### What the task requires
Please check every line of the listing for "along" and copy each line where it is found.
Material provided START
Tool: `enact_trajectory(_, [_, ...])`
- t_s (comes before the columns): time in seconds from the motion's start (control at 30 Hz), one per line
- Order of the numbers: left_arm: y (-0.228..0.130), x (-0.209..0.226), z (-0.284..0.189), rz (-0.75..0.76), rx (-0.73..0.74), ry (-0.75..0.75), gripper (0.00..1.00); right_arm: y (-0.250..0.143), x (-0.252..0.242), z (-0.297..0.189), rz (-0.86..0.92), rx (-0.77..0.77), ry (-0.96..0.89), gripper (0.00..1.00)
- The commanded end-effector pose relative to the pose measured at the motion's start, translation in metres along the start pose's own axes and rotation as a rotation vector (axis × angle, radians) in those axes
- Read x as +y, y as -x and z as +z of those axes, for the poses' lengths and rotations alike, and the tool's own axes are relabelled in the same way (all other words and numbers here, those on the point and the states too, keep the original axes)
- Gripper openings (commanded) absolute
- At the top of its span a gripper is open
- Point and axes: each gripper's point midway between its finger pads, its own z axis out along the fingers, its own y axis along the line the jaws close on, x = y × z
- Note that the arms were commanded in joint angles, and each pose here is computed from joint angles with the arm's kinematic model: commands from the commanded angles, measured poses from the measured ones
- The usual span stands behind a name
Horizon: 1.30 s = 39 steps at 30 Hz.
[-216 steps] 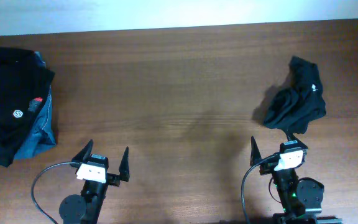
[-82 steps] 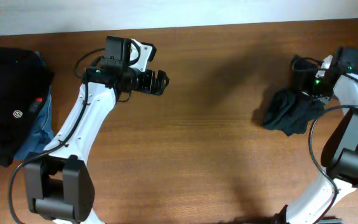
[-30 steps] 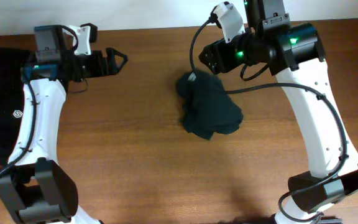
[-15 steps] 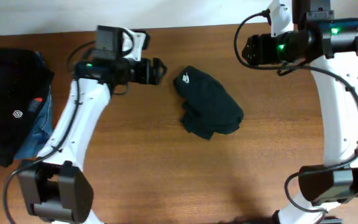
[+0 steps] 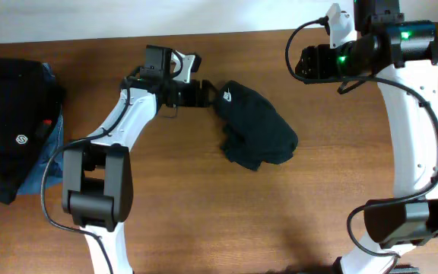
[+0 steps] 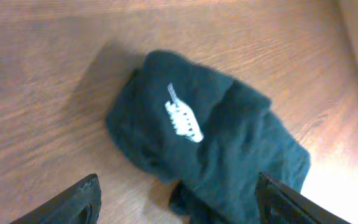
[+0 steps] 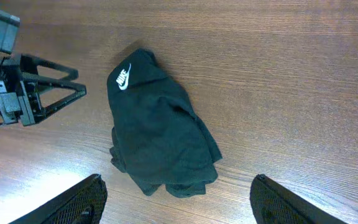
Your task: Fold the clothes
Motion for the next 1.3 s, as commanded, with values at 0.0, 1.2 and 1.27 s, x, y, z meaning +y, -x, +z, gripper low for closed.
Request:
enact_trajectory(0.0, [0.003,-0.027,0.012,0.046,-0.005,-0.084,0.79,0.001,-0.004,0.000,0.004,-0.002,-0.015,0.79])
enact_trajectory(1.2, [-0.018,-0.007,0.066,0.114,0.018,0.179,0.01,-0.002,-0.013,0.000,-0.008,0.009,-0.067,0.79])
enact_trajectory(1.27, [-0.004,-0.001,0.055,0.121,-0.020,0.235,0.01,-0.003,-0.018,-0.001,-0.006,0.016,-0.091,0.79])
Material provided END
### Solution
- The commanded end-effector pose relative to the pose measured at the motion's start, translation in metres along the start pose's own axes and rotation as a rotation vector (axis × angle, radians) in those axes
- Point and axes: each gripper's point midway between its finger pads, its own z axis out along the fingers, its own y axis along the line the jaws close on, x = y × z

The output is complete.